§ Exercise directions: What's wanted is the full listing, reproduced exactly.

....................

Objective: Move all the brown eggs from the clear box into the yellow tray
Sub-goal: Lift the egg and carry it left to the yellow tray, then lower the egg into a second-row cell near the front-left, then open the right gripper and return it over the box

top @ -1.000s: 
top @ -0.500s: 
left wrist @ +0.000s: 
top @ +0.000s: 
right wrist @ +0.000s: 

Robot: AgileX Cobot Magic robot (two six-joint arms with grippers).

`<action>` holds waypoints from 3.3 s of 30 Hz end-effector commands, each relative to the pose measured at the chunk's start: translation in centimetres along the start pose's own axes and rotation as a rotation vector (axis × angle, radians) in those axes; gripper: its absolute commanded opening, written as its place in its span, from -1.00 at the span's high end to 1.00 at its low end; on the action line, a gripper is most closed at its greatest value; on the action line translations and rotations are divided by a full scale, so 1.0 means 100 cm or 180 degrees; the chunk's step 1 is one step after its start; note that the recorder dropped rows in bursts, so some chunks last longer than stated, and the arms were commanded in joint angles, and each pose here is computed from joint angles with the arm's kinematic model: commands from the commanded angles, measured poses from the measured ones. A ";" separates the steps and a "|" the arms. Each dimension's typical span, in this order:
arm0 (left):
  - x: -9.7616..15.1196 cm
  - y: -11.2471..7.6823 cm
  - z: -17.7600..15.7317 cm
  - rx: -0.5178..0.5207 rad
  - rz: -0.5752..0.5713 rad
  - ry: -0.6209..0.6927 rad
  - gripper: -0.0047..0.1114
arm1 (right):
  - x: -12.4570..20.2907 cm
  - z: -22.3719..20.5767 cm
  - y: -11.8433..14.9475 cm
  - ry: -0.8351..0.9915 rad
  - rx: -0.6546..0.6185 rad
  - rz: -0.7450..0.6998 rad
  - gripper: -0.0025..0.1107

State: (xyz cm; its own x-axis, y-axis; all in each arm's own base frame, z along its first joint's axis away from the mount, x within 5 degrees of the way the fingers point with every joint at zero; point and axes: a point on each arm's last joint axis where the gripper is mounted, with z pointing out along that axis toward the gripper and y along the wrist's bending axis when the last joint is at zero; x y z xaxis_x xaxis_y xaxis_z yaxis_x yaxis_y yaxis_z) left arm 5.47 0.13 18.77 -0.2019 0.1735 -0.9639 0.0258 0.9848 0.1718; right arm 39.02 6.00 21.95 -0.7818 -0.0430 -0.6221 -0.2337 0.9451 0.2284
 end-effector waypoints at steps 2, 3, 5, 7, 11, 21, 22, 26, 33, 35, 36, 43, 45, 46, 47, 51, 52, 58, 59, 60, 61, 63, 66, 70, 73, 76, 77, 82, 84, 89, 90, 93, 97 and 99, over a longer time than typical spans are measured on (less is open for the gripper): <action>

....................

§ Written solution:
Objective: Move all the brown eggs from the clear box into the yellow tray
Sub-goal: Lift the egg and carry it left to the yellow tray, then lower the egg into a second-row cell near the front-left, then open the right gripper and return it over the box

top @ -1.000s: 
top @ -0.500s: 
left wrist @ +0.000s: 
top @ +0.000s: 
right wrist @ +0.000s: 

Robot: AgileX Cobot Magic robot (two six-joint arms with grippers).

`<action>` holds waypoints from 3.3 s of 30 Hz end-effector commands, each relative to the pose measured at the chunk's start: translation in centimetres along the start pose's own axes and rotation as a rotation vector (axis × angle, radians) in those axes; gripper: its absolute commanded opening, written as its place in its span, from -1.00 at the span's high end to 1.00 at its low end; on the action line, a gripper is most closed at its greatest value; on the action line translations and rotations are divided by a full scale, so 1.0 means 100 cm or 180 degrees; the chunk's step 1 is one step after its start; note that the recorder dropped rows in bursts, so some chunks last longer than stated, and the arms were commanded in joint angles, and each pose here is computed from joint angles with the arm's kinematic model: commands from the commanded angles, measured poses from the measured ones. A ";" separates the steps and a "|" the arms. Each dimension's typical span, in this order:
arm0 (left):
  - x: -9.7616..15.1196 cm
  - y: -11.2471..7.6823 cm
  - z: -17.7600..15.7317 cm
  - rx: -0.5178..0.5207 rad
  - rz: -0.5752..0.5713 rad
  - ry: -0.6209..0.6927 rad
  - gripper: -0.0047..0.1114
arm1 (right):
  - x: -12.4570..20.2907 cm
  - z: -22.3719..20.5767 cm
  - y: -11.8433..14.9475 cm
  - ry: -0.8351..0.9915 rad
  - rx: -0.6546..0.6185 rad
  - rz: -0.7450..0.6998 rad
  - gripper: -0.0025..0.1107

State: (xyz cm; its own x-axis, y-axis; all in each arm's own base frame, z along its first joint's axis away from the mount, x within 5 degrees of the way the fingers point with every joint at zero; point and axes: a point on each arm's last joint axis where the gripper is mounted, with z pointing out along that axis toward the gripper and y along the wrist's bending axis when the last joint is at zero; x y z xaxis_x xaxis_y xaxis_z yaxis_x yaxis_y yaxis_z) left arm 5.47 0.13 18.77 -0.2019 0.1735 -0.9639 0.0258 0.9848 0.1718; right arm 39.02 6.00 21.95 -0.7818 -0.0430 -0.6221 -0.2337 0.9451 0.2284
 end-effector waypoints at steps 2, 3, 5, 7, 11, 21, 22, 26, 33, 35, 36, 43, 45, 46, 47, 51, 52, 58, 59, 60, 61, 63, 66, 70, 73, 76, 77, 82, 84, 89, 90, 93, 97 and 99, over a longer time than typical spans are measured on (less is open for the gripper): <action>

There's no more to this exercise.